Work instruction |
The answer is to be the lines below that lie between the line holding "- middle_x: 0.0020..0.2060" and the line holding "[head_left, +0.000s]", inclusive, transcribed exactly and free of pictures.
── Record excerpts ──
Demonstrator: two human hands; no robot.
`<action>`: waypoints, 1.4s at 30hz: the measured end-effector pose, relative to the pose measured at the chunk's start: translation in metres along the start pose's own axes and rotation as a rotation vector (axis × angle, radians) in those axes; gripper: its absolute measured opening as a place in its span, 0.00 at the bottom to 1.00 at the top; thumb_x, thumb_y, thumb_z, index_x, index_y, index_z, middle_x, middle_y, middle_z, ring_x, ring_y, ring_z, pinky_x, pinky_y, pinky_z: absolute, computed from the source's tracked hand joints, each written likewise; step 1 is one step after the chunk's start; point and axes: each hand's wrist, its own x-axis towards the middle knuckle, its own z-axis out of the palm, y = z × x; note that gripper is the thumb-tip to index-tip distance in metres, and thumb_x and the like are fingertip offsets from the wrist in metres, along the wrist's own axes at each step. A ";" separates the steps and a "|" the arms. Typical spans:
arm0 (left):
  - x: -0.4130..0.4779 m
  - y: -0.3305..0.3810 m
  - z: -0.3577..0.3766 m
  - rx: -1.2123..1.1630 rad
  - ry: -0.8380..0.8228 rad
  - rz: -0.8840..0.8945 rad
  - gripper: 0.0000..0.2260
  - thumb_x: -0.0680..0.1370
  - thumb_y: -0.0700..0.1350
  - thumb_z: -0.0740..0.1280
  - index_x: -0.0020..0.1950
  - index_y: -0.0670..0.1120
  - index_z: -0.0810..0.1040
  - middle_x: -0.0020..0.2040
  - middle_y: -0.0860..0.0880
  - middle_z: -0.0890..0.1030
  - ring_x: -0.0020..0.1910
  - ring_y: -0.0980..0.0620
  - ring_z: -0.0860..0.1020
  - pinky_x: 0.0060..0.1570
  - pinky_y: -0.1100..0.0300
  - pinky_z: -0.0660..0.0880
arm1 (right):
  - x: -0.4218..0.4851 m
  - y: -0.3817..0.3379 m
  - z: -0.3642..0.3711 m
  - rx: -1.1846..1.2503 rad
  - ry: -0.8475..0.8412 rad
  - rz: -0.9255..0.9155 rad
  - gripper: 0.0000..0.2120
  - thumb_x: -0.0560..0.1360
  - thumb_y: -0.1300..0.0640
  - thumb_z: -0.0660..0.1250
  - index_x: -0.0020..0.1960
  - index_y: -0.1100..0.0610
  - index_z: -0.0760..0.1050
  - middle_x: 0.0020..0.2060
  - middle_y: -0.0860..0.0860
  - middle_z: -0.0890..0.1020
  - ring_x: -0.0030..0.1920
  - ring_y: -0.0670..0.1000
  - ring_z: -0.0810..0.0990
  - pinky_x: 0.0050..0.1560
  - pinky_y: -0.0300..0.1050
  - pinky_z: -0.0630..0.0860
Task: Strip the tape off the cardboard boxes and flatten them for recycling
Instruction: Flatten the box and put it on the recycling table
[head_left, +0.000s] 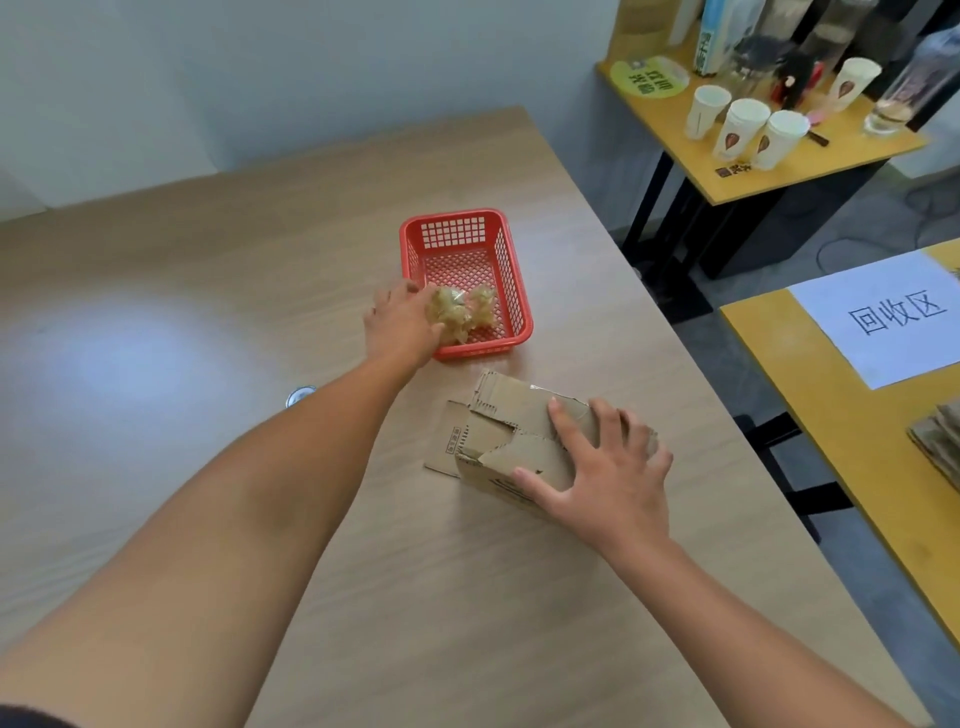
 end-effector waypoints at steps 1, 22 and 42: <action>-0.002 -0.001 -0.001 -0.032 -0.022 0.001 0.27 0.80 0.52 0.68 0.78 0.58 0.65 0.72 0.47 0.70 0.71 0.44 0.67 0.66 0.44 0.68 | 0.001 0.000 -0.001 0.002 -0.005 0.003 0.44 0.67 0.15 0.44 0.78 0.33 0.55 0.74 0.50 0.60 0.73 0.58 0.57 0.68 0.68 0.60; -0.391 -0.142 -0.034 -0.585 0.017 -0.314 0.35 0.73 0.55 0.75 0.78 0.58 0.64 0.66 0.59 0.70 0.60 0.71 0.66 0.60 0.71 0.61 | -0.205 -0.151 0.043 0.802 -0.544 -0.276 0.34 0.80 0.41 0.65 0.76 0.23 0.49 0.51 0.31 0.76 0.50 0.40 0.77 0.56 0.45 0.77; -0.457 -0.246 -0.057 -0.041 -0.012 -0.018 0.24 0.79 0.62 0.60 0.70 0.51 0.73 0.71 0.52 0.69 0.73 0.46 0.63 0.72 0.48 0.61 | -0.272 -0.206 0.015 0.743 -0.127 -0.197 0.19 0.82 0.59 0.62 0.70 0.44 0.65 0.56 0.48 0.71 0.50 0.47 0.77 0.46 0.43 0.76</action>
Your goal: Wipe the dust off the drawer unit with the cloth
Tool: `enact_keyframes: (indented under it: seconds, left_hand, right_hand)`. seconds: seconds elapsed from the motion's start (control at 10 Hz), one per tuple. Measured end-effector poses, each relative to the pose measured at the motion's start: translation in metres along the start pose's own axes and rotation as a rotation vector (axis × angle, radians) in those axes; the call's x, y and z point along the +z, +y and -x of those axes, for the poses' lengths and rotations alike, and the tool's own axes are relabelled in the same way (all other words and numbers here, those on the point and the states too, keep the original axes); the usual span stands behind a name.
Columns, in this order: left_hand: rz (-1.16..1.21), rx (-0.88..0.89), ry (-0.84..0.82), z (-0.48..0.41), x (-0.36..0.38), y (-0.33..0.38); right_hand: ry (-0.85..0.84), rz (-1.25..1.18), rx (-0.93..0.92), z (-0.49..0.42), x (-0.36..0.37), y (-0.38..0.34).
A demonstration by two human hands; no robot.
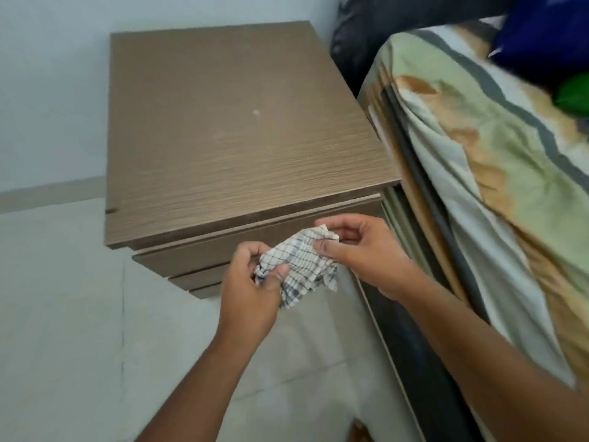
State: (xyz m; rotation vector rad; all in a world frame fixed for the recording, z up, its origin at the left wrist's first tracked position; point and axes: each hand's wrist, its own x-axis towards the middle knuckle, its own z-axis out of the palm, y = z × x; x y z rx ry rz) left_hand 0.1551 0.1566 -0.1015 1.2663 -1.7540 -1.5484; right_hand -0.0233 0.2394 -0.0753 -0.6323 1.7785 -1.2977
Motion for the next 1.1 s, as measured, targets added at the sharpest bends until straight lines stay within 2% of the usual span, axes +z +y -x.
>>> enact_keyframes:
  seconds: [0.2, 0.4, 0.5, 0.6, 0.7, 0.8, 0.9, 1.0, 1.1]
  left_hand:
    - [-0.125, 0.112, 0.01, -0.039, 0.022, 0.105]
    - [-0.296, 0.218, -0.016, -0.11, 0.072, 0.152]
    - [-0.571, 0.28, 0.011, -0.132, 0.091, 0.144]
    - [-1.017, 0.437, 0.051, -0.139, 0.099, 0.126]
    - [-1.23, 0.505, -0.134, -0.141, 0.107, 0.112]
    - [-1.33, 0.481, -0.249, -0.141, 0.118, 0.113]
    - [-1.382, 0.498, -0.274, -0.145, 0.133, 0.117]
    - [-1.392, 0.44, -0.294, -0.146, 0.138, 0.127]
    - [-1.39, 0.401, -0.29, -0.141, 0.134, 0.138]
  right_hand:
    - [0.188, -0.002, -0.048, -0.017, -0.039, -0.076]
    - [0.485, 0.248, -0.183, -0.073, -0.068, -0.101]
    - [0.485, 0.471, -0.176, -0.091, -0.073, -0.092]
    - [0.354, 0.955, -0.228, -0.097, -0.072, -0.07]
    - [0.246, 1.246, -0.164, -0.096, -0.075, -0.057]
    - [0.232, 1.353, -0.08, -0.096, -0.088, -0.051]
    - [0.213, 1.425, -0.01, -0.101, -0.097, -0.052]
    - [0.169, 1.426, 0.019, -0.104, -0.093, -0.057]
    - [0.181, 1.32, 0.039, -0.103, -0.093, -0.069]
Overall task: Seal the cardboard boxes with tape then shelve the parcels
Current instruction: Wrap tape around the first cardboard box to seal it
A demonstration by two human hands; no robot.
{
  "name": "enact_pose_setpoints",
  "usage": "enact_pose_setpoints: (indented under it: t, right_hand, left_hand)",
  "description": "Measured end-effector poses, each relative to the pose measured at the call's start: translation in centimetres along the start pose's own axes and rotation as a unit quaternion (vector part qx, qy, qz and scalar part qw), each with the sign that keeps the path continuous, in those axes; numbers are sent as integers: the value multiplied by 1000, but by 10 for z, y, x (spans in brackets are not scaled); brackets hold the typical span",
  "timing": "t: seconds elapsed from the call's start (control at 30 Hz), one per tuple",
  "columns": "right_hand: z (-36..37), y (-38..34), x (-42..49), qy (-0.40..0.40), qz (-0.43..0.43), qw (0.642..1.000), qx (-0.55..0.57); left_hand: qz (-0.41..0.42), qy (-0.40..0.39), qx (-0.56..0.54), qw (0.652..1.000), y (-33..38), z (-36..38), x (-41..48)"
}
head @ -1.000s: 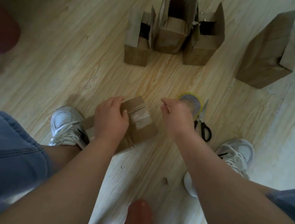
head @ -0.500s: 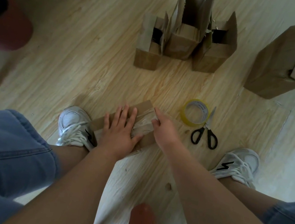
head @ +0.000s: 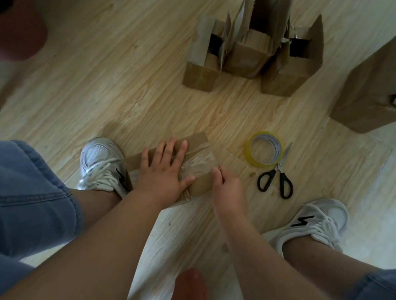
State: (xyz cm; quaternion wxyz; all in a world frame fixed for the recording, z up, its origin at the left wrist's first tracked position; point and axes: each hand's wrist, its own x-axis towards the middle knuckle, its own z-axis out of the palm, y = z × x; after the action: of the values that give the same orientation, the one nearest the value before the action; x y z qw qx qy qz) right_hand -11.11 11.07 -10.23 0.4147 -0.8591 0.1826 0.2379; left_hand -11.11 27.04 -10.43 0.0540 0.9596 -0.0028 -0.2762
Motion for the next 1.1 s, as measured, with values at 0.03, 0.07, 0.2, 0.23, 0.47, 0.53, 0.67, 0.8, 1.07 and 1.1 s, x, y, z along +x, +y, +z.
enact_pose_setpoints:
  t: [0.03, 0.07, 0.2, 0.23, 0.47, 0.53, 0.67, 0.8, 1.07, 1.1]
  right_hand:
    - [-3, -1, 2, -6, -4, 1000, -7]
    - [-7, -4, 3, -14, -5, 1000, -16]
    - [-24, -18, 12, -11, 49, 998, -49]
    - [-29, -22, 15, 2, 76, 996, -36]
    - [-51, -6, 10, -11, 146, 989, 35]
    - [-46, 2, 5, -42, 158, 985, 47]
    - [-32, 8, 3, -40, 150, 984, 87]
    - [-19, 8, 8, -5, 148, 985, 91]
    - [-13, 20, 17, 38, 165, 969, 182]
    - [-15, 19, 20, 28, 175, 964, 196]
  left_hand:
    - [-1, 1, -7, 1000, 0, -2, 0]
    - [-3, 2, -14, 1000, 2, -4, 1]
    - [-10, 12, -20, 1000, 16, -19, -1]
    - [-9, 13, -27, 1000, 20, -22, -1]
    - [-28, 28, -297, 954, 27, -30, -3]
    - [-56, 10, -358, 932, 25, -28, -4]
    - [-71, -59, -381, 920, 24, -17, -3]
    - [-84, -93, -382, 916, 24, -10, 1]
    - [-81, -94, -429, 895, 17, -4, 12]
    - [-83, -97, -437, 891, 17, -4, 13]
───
Problem solution |
  - middle_x: 0.0020..0.2060
  - middle_y: -0.0860..0.0860
  - middle_z: -0.0890..0.1020
  - ring_x: -0.0030..0.1920
  - ring_y: -0.0670..0.1000
  - ring_z: -0.0810..0.0990
  - pinky_x: 0.0050..0.1560
  - pinky_y: -0.0300..0.1050
  - pinky_z: -0.0630..0.0860
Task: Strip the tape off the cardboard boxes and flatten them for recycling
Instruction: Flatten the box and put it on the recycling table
[head_left, +0.000s] 

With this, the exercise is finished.